今回は逆光にすることと黒目の色を少し抜くことでバランスを取りましたが、他にも2影をもう少し締めることでも調整できるかと思いますので状況に合わせて対応してみて下さい。

emuko先生

・背景
こちらも重視してほしいのは人物を含めた全体のバランスです。基本的にキャラクターイラストの場合見せたいのはキャラクターなので、それ以外の要素はできるだけ排除してキャラクターを見せることに集中させたいところです。
今回で言えば背景の木を線画、塗り含めとても丁寧に描かれていて色も濃い分キャラクターと同じくらいの存在感を放ってしまっていたので思い切って無くしてみました。また壁紙の色も鮮やかで模様もはっきり見えていることでこちらも存在感があったので色と模様を薄くしました。花束のラッピングの色についても同様です。
もちろん背景はいらないということではなく、あくまでイラストを見る人に感じて欲しいイメージを伝える為に不必要な情報は削るというイメージを持つと良いと思います。

emuko先生

・線と色が馴染んでいない?
添付いただいた.clipデータを拝見したところ塗りレイヤーを統合してぼかし、線画にクリッピングしたものをスクリーンで乗せて色トレスを行っていましたがこの方法は手軽にできる分、自分で完成イメージをコントロールすることが難しくイラストを描くのに慣れてきた人ほど思い通りの仕上がりにならないことが多いようです。
なので今回は「線画のコピー」レイヤーフォルダの中にあった「over」というレイヤーの色を一つ一つ調整することで色トレスを再調整してみました。

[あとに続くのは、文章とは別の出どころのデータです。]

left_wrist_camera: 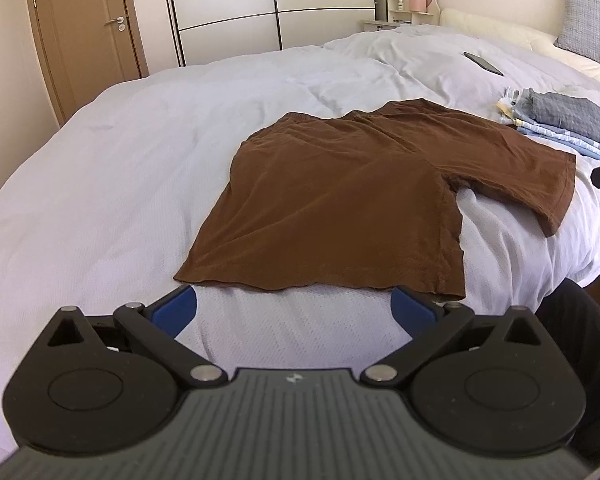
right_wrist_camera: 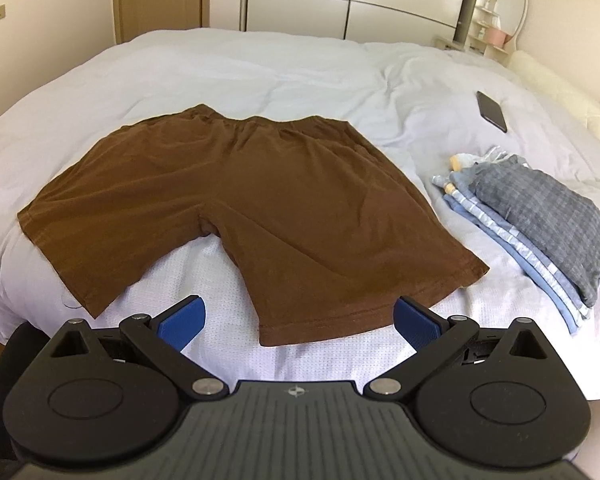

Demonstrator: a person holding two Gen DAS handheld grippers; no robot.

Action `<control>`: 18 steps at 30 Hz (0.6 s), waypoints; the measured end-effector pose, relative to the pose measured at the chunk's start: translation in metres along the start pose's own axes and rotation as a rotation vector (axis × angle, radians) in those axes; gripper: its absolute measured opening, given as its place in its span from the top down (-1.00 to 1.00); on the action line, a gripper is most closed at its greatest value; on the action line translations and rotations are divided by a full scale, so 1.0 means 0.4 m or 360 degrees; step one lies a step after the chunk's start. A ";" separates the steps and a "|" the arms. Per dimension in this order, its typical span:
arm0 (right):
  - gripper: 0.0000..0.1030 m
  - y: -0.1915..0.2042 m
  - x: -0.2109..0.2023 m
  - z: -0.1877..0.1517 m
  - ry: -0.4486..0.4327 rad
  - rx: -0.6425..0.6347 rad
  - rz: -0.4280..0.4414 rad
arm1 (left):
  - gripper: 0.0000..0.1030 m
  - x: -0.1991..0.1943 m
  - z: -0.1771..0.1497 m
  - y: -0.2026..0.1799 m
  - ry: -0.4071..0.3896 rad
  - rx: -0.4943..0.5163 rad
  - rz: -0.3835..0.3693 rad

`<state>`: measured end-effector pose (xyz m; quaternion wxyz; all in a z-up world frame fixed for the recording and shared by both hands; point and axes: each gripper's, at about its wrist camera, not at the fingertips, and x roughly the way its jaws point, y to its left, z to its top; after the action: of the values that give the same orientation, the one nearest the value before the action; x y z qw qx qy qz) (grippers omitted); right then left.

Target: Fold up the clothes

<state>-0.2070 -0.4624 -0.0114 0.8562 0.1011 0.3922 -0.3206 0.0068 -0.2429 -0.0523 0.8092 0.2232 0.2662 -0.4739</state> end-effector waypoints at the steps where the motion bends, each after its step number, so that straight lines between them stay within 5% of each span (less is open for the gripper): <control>1: -0.99 0.000 0.000 0.000 0.0000 -0.0002 -0.0002 | -0.98 0.000 -0.001 0.000 0.0001 0.0002 0.0001; 18: -0.99 -0.007 0.013 -0.011 0.0014 0.0010 0.0004 | -0.98 0.004 -0.014 -0.001 0.0014 -0.0004 0.0004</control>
<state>-0.2089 -0.4653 -0.0181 0.8545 0.1057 0.3949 -0.3205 0.0059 -0.2409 -0.0575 0.8089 0.2245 0.2700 -0.4716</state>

・線画と塗りを統合し、上から描くなどした方がいいのでしょうか?
それもひとつの有効な手段だと思います。ただやりはじめるとキリがない部分でもあるので基本は今回のように部位ごとに色トレスをして馴染ませていって色トレスの段階でこれ以上ない、という状態にしてから味付け程度に加筆すると良いのではないでしょうか。
ひとつの部位の中でも塗りの影が接している部分と光が接している部分で色をエアブラシでじんわり変えるとより馴染みやすいです。特に髪や顔のパーツは完成度にとても影響するので丁寧に色トレスしてみて下さい。

emuko先生

・のっぺり感
こちらは光源が外、キャラクターの後ろにあるのに外の色も濃く発色していて影も人物の後ろ、壁紙の部分にはっきりできているので、写真スタジオやプリクラなどで平面な背景紙をバックに正面から光を当てているイメージになり平面的な印象になっている可能性があります。
どこから光が当たっているかということを意識して色を塗るだけでかなり改善するかと思いますが、なかなか頭の中だけで考えるのは難しいので写真を参考にするか、クリスタの3Dデッサン人形の「光源」をイメージに近い場所に移動させて影の参考にすると良いかもしれません。
画像を参考にドラッグしたまま色々と光源を動かしてみて、一番立体的に見える影を探してみて下さい。(絵柄や服装、髪型等の影響もあるのであくまで参考までに)

emuko先生

・花束のボリューム、植物の表現
花束に関してまず思ったのは「花の本数の割に花束が大きいかな」ということでしょうか。花束と人をしばらく画像検索してみたのですが、両腕で抱えるように持つのは100本の薔薇の花束クラスのもので、今回位の本数だと女性でも片手で握るように軽く持っていました。
なので花束として違和感を無くすには花を今の3、40倍程度に増やすか今の本数に合わせて持ち方やラッピング(この本数だとそのままリボンで留めていることが多かったです)を変えてみると良いのではないかなと思います。
デッサンや形自体は問題なくきちんとかけているので、このボリューム感というものを意識するというのと、塗りの面で花びらや葉の塗りは覆い焼き(発光)などでサブサーフェス・スキャタリングの表現を入れてみるとよりリアルな表現になるのではないでしょうか。

emuko先生

添削は以上となります。
それでは、何かひとつでも参考になっていましたら幸いです。

まとめ

改善点を一つ一つ丁寧にご指導いただき、感動しました。
先生の添削を受け、修正したイラストデータも後ほど更新したいと思います。